Ovviamente è quasi del tutto inutile parlare invece del piano di potenze come Cina e India, o altre potenze emergenti, che hanno già fatto intendere di non voler abbandonare il fossile nel medio termine. La Cina è uno dei più grandi attori nel mercato dell’auto elettrica, ma soprattutto in chiave di esportazione all’estero.

In questo scontro si inserisce la strategia del governo italiano, con lo strombazzato “Piano Mattei”, centrato sulla creazione di un Hub del gas italiano, che cerca di fare concorrenza ai progetti europei. Un piano di devastazione ambientale, come mostrano il nuovo corridoio adriatico del gas e la creazione di stoccaggi sotterranei di CO2, oltre che di nuove politiche coloniali nel Nord Africa per l’estrazione di gas ed eventualmente la futura produzione di idrogeno.

È chiaro che in questa dinamica di scontro internazionale i costi si moltiplicano, l’efficacia si riduce, le tecnologie migliori anziché essere socializzate verranno gelosamente tenute sotto controllo.

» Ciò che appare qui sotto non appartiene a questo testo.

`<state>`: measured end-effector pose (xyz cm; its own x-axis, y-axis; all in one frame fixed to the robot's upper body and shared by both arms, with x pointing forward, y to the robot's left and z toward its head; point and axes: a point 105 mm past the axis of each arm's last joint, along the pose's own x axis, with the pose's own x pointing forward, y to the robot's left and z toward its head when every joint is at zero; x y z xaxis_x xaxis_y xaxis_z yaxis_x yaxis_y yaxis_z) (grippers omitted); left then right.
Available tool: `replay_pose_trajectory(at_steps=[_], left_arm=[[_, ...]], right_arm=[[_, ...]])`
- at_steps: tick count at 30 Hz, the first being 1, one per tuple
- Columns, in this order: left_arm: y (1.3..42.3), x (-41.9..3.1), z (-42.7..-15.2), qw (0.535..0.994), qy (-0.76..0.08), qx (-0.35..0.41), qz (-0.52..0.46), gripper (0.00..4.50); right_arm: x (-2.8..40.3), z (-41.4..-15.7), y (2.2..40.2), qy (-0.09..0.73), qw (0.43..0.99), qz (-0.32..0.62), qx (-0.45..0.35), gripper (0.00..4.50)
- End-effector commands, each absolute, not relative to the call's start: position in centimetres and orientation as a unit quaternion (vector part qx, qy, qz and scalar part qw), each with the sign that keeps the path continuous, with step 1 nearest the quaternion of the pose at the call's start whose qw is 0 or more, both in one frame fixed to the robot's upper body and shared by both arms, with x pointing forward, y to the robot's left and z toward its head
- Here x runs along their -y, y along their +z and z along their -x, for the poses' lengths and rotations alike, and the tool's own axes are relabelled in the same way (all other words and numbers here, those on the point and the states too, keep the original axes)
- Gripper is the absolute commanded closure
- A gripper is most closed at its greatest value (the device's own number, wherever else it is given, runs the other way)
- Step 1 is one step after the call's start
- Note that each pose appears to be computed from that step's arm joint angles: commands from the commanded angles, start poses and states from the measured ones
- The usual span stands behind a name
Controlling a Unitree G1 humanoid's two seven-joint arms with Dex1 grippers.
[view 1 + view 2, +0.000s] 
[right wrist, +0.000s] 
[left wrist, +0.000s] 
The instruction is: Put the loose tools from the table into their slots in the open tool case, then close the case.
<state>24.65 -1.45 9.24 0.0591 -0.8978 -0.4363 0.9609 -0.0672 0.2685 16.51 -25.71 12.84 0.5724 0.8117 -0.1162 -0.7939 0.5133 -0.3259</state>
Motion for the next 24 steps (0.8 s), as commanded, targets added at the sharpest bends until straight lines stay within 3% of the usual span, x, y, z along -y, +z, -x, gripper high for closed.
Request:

Peraltro molti degli interventi previsti (dallo stoccaggio della CO2 ai nuovi gasdotti) sono tutt’altro che “puliti”. Gli stessi costi ambientali della transizione energetica (nuove estrazioni, distruzione di massa di vecchi beni di consumo e di produzione, generazione di nuovi cicli inquinanti, ecc.) sono tutt’altro che compresi nei calcoli attuali.

E mentre i governi usano la transizione “green” per farsi la guerra economica, le multinazionali energetiche, oltre a macinare superprofitti per i prezzi dell’energia, cominciano ad invertire i programmi di uscita dal fossile. È il caso della BP che ridurrà il taglio della produzione di idrocarburi entro il 2030 dal 40% al 25%.

La battaglia al cambiamento climatico non potrà essere risolta su basi imperialiste e capitaliste, come invece i potenti della terra ci stanno dicendo. Solo un piano razionale su basi internazionali anticapitaliste e socialiste può realmente bloccare un processo che rischia di portare l’umanità di fronte ad ulteriore povertà, diseguaglianze e barbarie. Un piano, dove la tecnologia sia libera dagli interessi di una minoranza e al servizio dell’intera umanità.